Milo no pudo evitar sentirse molesto por ello. Shaina era su mujer y no le gustaba la idea de compartirla con nadie. Sin embargo, ella le había contado cierta información que lo convenció de que era la única forma de que ambos tuvieran todo lo que habían deseado.

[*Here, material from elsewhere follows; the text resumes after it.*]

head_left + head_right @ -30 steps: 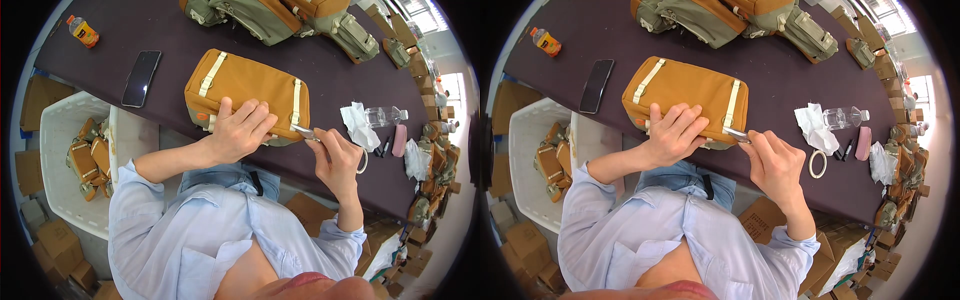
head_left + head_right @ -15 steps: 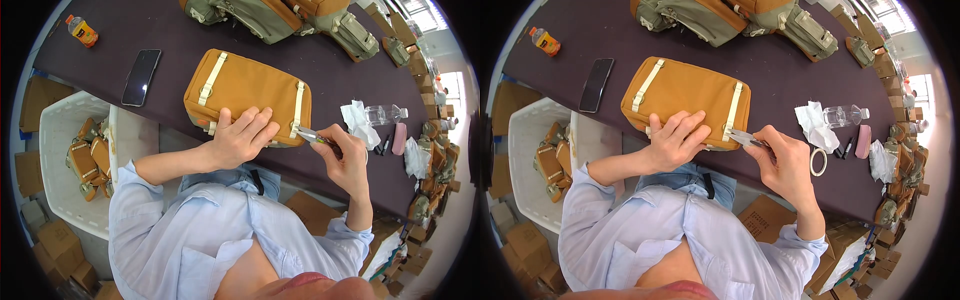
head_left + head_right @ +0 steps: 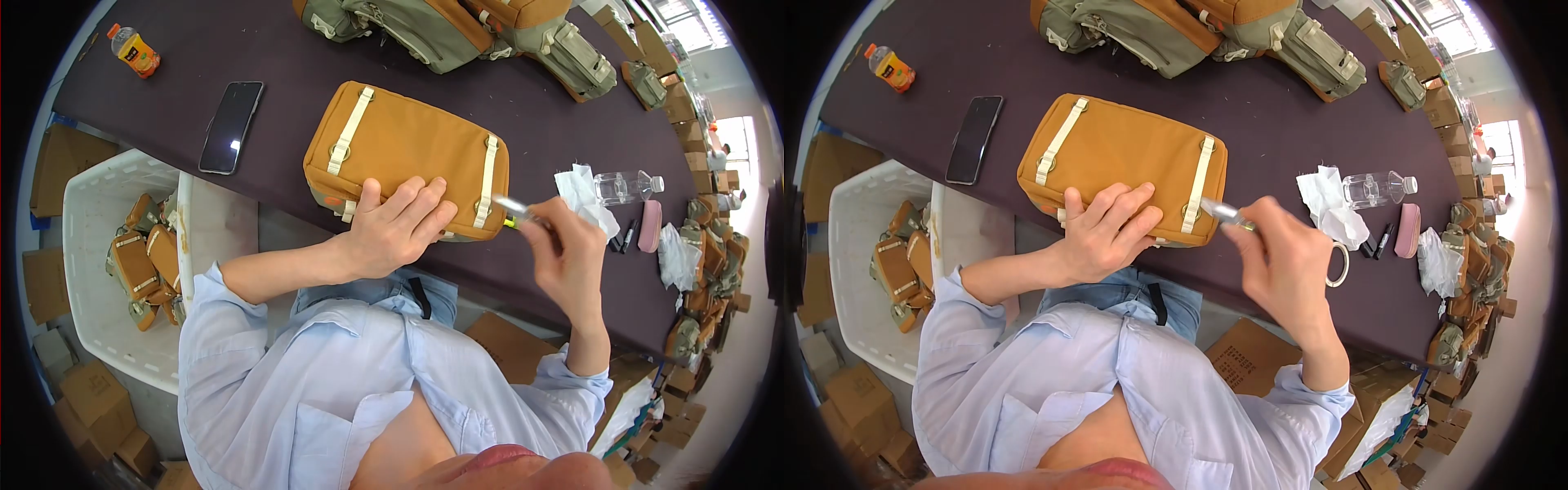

Milo tenía que tolerar esa situación por poco tiempo y después él personalmente se desharía de Seiya. Mientras tanto, sólo quería pasar un tiempo agradable con Shaina. A final de cuentas y tal y como ella le había dicho: Seiya era sólo un escalón más para alcanzar la fortuna de los Kido.

CONTINUARÁ…

YO ADVERTÍ QUE ESTO ESTABA QUE ARDÍA Y PRÓXIMAMENTE SE PONDRÁ EXPLOSIVA LA COSA… ME IMAGINO (Y SÓLO ES MERA SUPOSICIÓN) QUE ALGUNOS LECTORES YA TIENEN UNA IDEA DE LO QUE SEGUIRÁ, PUES BIEN, SÓLO QUEDA ESPERAR A QUE LA HISTORIA AVANCE.